__Problem requirements__.
For the data below, give the number of lines containing "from" and nothing more.

__Exercise data__.
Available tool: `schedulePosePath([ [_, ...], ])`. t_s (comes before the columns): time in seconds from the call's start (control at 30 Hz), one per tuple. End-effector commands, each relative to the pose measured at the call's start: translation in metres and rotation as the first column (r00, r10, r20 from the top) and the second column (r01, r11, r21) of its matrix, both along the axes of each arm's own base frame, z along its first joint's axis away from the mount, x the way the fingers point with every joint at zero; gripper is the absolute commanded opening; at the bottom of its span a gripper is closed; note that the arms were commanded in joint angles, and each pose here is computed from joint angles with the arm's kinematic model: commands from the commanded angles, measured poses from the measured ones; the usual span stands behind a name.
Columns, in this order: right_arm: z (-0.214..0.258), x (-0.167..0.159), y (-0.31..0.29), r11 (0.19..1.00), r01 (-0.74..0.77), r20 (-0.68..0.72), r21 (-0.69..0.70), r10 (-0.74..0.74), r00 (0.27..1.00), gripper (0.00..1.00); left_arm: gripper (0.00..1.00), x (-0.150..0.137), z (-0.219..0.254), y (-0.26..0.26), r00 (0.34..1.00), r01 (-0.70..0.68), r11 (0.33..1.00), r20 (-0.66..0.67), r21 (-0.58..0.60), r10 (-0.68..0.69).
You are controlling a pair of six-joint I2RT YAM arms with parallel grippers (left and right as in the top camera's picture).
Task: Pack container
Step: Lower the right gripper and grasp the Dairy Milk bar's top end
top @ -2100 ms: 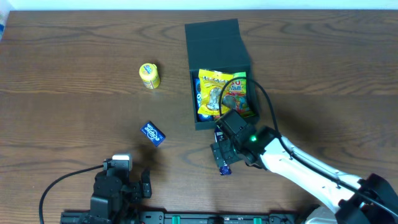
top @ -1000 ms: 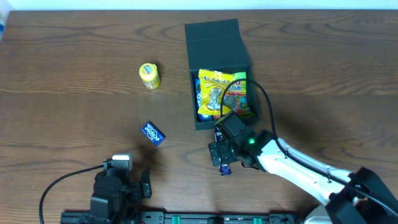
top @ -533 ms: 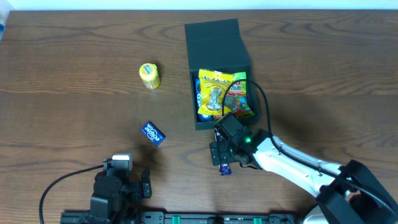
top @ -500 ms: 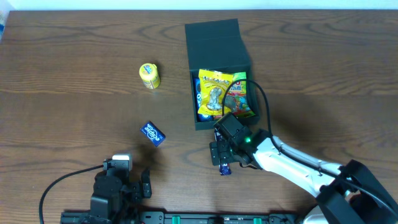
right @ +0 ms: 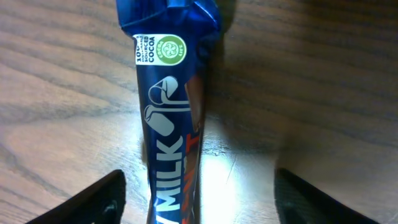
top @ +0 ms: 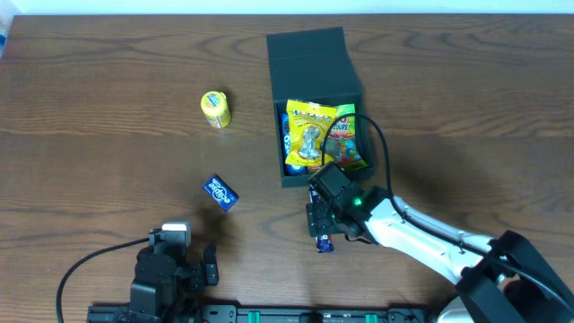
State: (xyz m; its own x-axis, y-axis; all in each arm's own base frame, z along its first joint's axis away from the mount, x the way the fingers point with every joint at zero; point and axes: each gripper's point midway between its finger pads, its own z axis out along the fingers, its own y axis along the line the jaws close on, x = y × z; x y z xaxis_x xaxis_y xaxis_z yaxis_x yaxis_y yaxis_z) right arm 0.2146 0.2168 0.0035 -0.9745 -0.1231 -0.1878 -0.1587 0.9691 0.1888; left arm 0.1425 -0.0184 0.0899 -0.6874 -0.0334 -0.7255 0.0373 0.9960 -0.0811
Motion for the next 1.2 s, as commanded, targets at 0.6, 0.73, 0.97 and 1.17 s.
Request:
schedulePosePath([
  [0.6, -0.0045, -0.0021, -0.0085, 0.999, 0.025, -0.012, -0.030, -0.025, 1.000, 0.55, 0.95, -0.0106, -0.0151, 0.0079, 0.997, -0.032, 0.999, -0.066, 0.027, 0.033],
  [0.73, -0.0045, -0.0020, -0.0085, 0.999, 0.029, -0.012, -0.030, -0.029, 1.000, 0.46, 0.95, -0.0106, -0.0151, 0.0079, 0.997, -0.032, 0.999, -0.066, 0.027, 0.033],
  [0.97, -0.0044, -0.0019, -0.0084, 0.999, 0.033, -0.012, -0.029, -0.033, 0.999, 0.44, 0.95, -0.0106, -0.0151, 0.0079, 0.997, -0.032, 0.999, -0.066, 0.027, 0.033],
  [1.17, -0.0044, -0.0019, -0.0083, 0.999, 0.039, -0.014, -0.027, -0.039, 0.999, 0.38, 0.95, -0.0106, -0.0151, 0.0079, 0.997, -0.032, 0.999, -0.066, 0.027, 0.033],
])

__Response area__.
2